Although significant attention is given to the impacts of an invasion and its subsequent sanctions on Russia and the West, the consequences for Ukraine must also be highlighted. The economy has been in limbo since the annexation of Crimea in 2014 – tourist visits are half of what they used to be in years preceding 2014 and foreign investment has still not recovered either. No matter the scale of conflict, any significant military action by Russia is likely to further damage these sectors or delay their recovery process, putting Ukraine in a much more uncomfortable position than Russia or any Western country. Since the beginning of the year, the value of the Ukrainian Hryvnia has declined 4% against the dollar, making it one of the worst performing currencies in the world, and investors have already begun to freeze funding and suspend expansion plans until they better understand how this crisis will play out. As Ukraine alone does not hold the power to effectively combat a Russian invasion or impose any sanctions, retaliation is very much out of their hands.

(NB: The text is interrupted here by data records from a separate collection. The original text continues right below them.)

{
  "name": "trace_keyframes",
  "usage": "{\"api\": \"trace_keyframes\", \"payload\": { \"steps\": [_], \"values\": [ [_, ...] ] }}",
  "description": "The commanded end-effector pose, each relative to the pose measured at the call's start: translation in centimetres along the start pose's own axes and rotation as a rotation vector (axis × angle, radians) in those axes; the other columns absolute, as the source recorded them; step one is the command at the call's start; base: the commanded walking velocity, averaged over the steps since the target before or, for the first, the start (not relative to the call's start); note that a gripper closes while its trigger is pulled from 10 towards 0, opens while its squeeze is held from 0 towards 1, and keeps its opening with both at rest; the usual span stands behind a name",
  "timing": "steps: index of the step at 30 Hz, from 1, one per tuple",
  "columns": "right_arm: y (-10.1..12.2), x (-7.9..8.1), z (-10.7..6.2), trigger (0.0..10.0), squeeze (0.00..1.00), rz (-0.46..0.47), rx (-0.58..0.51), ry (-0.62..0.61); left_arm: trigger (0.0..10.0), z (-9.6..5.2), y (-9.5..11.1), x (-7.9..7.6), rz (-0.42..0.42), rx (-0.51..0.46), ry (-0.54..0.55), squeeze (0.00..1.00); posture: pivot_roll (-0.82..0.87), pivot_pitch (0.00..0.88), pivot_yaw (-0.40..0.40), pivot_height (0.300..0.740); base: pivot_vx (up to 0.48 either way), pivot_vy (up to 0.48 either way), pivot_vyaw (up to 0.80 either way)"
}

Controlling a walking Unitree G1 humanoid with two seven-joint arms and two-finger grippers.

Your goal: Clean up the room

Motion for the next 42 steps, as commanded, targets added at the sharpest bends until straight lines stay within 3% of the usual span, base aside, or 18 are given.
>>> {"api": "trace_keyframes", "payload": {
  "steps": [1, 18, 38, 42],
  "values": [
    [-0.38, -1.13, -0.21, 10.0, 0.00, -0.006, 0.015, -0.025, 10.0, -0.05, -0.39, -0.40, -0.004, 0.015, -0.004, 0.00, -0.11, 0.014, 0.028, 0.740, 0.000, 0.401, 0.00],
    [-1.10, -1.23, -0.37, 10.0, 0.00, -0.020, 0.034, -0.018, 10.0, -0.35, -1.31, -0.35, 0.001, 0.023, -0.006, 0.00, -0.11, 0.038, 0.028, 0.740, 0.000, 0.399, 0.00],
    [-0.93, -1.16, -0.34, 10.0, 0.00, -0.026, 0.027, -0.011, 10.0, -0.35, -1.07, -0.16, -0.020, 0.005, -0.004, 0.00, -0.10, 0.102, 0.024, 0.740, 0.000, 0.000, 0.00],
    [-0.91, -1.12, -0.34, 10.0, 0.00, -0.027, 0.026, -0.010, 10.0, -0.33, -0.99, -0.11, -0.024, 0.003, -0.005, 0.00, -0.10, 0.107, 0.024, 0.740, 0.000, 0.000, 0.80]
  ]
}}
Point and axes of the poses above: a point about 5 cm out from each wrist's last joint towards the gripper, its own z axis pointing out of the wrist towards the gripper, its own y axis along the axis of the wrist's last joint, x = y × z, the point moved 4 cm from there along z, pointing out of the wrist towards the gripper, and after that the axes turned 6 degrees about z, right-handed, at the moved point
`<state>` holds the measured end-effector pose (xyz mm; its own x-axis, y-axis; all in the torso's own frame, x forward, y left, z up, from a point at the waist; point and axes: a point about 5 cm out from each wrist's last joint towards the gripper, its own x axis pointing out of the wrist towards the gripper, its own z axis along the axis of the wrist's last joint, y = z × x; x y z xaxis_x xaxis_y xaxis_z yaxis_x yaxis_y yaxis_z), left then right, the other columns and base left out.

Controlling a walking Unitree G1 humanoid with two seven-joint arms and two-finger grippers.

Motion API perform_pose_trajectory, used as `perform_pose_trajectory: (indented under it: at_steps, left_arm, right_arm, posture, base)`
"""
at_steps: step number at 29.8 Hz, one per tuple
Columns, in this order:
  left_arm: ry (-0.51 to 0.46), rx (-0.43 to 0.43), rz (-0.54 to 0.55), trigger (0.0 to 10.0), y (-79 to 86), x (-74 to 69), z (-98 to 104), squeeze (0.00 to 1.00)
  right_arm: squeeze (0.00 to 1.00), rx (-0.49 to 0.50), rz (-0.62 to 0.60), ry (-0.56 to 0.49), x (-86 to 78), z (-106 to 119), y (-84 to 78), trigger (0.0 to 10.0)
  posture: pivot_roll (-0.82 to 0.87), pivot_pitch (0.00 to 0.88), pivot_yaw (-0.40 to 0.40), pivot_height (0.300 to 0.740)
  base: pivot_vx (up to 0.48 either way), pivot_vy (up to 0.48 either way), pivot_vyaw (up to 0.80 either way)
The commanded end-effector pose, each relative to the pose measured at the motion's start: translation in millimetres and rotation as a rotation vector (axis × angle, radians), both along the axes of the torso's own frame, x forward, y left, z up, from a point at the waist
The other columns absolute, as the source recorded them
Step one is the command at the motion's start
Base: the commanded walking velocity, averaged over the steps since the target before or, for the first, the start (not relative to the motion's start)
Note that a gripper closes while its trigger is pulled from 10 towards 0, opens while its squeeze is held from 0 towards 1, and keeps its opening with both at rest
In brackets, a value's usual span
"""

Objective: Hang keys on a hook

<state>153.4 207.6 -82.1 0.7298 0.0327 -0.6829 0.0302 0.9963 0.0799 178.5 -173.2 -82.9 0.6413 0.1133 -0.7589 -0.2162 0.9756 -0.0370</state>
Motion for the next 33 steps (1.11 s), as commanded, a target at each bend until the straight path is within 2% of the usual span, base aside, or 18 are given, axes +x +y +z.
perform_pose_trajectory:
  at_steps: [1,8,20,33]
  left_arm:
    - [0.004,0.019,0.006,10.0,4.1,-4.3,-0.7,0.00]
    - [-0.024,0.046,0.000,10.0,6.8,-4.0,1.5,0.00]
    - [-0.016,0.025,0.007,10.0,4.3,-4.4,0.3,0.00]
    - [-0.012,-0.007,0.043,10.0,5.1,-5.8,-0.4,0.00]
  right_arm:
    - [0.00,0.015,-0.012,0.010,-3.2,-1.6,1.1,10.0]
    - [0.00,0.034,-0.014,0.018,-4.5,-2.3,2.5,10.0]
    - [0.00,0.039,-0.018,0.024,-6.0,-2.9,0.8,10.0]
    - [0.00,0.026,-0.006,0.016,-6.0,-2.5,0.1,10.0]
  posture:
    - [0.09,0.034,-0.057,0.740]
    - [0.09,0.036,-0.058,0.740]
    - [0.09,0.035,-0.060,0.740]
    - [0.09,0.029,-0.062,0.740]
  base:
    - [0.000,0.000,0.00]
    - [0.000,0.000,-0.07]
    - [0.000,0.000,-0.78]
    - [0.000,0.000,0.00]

Despite the huge economic consequences that an invasion of Ukraine would have, the question remains: will the sanctions be enough to deter Russia from escalating the situation and invading? For now, it seems far from certain that they will be. Most experts suggest that Russia is willing to take extreme risks in order to reach its political goals and, with it unclear what sanctions the US and Europe would be comfortable imposing (given the impacts on themselves), it does not appear that the suggested sanctions would materialise as enough to deter an invasion. However, as the US and Europe solidify their response to the invasion and as sanctions become clearer, the situation is subject to significant change.